Given information →

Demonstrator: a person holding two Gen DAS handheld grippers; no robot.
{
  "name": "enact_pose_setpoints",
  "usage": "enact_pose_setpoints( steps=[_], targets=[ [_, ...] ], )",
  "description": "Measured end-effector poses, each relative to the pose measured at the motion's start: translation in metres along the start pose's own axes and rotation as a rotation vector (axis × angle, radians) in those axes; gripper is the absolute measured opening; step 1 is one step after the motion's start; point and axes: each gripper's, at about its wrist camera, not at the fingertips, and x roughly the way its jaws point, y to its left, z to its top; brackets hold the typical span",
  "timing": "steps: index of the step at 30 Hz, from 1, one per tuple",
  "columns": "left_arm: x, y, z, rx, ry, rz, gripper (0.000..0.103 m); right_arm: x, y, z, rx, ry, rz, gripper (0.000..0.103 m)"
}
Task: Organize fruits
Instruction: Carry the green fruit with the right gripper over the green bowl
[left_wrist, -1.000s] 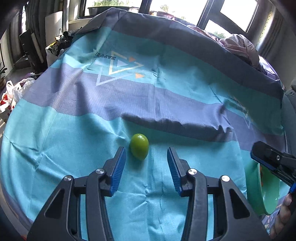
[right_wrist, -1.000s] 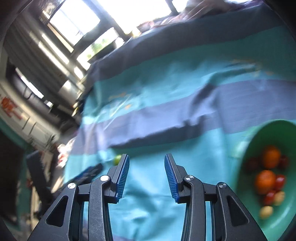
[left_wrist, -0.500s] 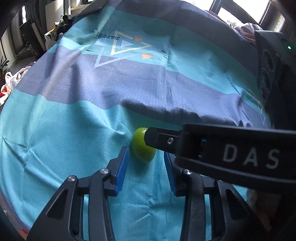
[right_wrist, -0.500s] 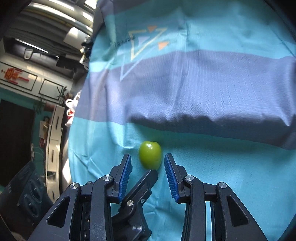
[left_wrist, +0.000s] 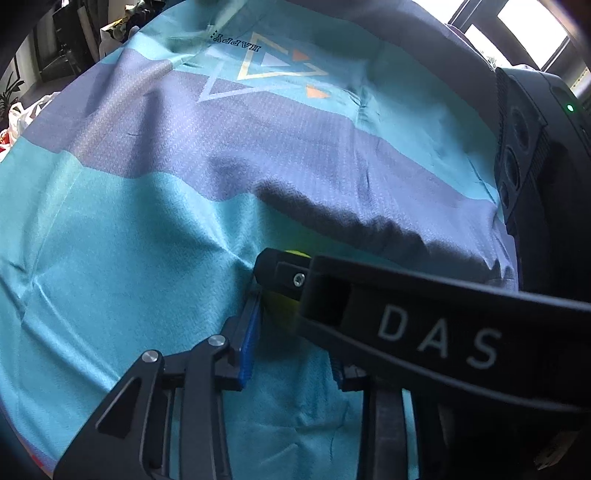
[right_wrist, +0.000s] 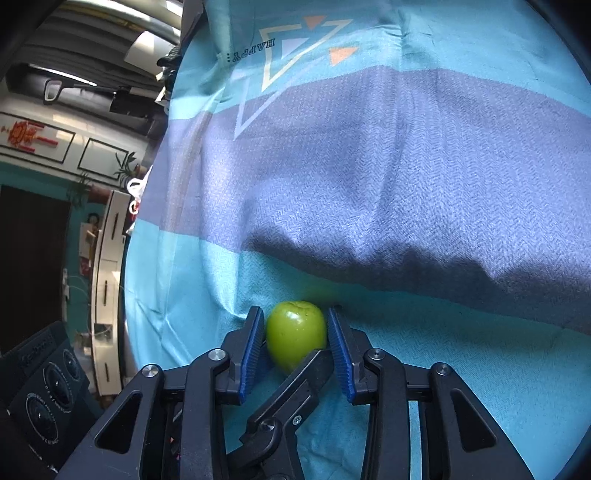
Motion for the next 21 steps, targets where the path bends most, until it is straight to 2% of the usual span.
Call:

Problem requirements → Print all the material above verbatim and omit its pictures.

Response to the task →
Demonstrator: a person holding two Gen DAS handheld grippers; no robot.
{
  "name": "enact_pose_setpoints",
  "usage": "enact_pose_setpoints( steps=[_], targets=[ [_, ...] ], )",
  "description": "Measured end-effector poses, each relative to the pose measured at the motion's start: translation in metres along the start pose's own axes and rotation as a rotation vector (axis × angle, radians) in those axes; gripper is the absolute measured opening; step 1 is one step after the motion's start; point and axes: each gripper's, at about its wrist camera, not at the fingertips, and x roughly the way its jaws point, y to its left, z to its top; brackets hold the typical span",
  "timing": "steps: index of the step at 30 Hz, from 1, one per tuple",
  "columns": "left_arm: x, y, z, rx, ry, rz, gripper (0.000..0.103 m); right_arm: x, y, z, rx, ry, rz, gripper (0.000..0.103 m)"
}
Task: Organize fruits
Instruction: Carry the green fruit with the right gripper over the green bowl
[left_wrist, -1.000s] 
[right_wrist, -1.000s] 
[left_wrist, -0.500s] 
[right_wrist, -0.500s] 
[left_wrist, +0.000s] 
[right_wrist, +0.000s] 
Motion for the next 21 steps, targets where the path bends most, until it is straight to 2% of the usual span.
Call:

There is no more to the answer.